-
غفلت و گستاخی این مجرمان ** از وفور عفو تست ای عفولان 4095
- Bu suçluların gafletleri, küstahlıkları, ey af madeni padişah, senin affının çokluğundan meydana geldi.
-
دایما غفلت ز گستاخی دمد ** که برد تعظیم از دیده رمد
- Gaflet, daima küstahlıktan meydana gelir. Ululama gözden kuru ağrıyı giderir.
-
غفلت و نسیان بد آموخته ** ز آتش تعظیم گردد سوخته
- Gaflet ve kötü bir alışma olan unutkanlık, ululama ateşiyle yanıp gider.
-
هیبتش بیداری و فطنت دهد ** سهو نسیان از دلش بیرون جهد
- Onun heybeti adama uyanıklık ve anlayış verir, adamın içindeki unutkanlık ve yanılma çıkar, kalmaz.
-
وقت غارت خواب ناید خلق را ** تا بنرباید کسی زو دلق را
- Yağma zamanı, halkın uykusu gelmez.

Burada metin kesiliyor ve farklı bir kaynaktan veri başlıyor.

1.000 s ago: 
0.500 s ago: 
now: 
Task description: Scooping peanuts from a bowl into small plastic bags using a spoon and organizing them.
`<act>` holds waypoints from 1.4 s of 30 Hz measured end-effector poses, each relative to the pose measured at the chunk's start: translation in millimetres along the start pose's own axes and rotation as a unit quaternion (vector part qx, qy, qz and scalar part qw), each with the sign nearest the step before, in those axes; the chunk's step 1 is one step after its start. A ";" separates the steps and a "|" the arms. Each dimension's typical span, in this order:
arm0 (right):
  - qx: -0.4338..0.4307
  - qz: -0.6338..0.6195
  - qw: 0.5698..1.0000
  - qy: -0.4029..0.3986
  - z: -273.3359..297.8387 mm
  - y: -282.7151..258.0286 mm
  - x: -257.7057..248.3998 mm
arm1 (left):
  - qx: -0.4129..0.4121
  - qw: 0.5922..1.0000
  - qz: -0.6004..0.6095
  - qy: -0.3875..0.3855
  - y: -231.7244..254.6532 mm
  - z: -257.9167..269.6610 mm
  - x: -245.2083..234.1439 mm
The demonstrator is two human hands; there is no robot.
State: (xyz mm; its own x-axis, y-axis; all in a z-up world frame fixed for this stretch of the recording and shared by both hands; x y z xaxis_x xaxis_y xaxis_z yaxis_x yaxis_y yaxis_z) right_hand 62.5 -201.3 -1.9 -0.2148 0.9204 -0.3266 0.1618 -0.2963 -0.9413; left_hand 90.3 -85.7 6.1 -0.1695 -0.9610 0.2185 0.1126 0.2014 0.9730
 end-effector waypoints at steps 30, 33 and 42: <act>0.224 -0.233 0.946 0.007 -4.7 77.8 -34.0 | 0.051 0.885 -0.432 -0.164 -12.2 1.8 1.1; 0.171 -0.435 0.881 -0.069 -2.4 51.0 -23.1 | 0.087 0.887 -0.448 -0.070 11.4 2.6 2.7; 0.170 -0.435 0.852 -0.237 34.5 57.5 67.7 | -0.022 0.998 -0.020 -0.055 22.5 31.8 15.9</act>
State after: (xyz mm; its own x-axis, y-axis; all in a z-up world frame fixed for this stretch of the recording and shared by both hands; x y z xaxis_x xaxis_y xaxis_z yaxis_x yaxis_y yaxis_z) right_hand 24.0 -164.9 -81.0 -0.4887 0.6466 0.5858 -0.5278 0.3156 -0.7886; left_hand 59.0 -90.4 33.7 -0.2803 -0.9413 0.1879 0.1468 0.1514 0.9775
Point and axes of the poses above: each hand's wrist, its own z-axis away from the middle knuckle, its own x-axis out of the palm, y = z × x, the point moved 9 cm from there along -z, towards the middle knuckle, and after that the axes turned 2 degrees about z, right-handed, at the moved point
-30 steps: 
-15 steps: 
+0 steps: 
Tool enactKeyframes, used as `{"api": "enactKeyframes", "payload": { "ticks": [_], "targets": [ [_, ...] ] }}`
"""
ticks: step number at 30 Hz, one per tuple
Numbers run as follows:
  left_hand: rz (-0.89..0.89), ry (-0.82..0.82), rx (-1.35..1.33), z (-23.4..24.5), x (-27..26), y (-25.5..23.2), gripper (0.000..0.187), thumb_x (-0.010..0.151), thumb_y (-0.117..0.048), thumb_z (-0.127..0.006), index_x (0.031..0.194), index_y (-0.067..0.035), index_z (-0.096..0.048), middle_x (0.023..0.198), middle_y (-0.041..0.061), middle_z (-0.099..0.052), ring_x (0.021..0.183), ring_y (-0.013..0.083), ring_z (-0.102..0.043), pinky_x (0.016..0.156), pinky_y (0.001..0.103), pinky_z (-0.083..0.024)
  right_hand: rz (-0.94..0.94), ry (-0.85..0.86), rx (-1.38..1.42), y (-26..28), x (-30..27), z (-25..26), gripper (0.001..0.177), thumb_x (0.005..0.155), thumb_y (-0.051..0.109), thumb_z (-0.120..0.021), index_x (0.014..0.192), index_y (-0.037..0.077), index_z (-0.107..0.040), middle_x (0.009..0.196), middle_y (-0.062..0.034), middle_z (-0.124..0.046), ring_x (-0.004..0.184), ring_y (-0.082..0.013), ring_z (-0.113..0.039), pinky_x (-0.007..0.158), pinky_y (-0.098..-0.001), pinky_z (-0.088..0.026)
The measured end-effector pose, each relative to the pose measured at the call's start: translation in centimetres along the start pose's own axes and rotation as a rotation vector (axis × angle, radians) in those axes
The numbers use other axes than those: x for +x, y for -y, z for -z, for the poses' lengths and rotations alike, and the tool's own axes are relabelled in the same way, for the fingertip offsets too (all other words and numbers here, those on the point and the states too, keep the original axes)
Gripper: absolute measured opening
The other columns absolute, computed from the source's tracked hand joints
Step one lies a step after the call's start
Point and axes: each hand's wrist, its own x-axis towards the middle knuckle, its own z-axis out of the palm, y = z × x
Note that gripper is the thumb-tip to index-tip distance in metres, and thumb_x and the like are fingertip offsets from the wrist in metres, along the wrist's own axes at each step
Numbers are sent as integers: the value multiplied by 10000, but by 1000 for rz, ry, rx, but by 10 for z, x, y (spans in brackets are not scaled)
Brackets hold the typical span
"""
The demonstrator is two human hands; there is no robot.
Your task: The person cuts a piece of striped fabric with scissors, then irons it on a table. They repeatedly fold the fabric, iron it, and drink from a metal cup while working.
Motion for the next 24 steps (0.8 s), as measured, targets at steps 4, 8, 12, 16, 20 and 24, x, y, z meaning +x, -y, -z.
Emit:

Kimse, hırkamı çalmasınlar diye uyumaz.
-
خواب چون در میرمد از بیم دلق ** خواب نسیان کی بود با بیم حلق 4100
- Hırka korkusiyle bile uyku kaçarsa artık can ve ' boğaz korkusu ile kim uyur ki?
-
لاتاخذ ان نسینا شد گواه ** که بود نسیان بوجهی هم گناه
- Buna tanık, "Rabbimiz, unutup işlediğimiz suçlarla bizi suçlu sayma" âyetidir. Çünkü unutma da bir bakımdan suçtur.
-
زانک استکمال تعظیم او نکرد ** ورنه نسیان در نیاوردی نبرد
- Unutan, onu lâyık olduğu veçhile ululamıştır. Yoksa hiç savaşta adamı uyku tutar mı?
-
گرچه نسیان لابد و ناچار بود ** در سبب ورزیدن او مختار بود
- Unutma, çaresiz gelip çatar ama buna tutulmamak için de sebeplere yapışmak lâzım.
-
که تهاون کرد در تعظیمها ** تا که نسیان زاد یا سهو و خطا
- Çünkü onu ululamada gevşeklik gösterdi mi insanda ya unutma meydana gelir, ya yanlış.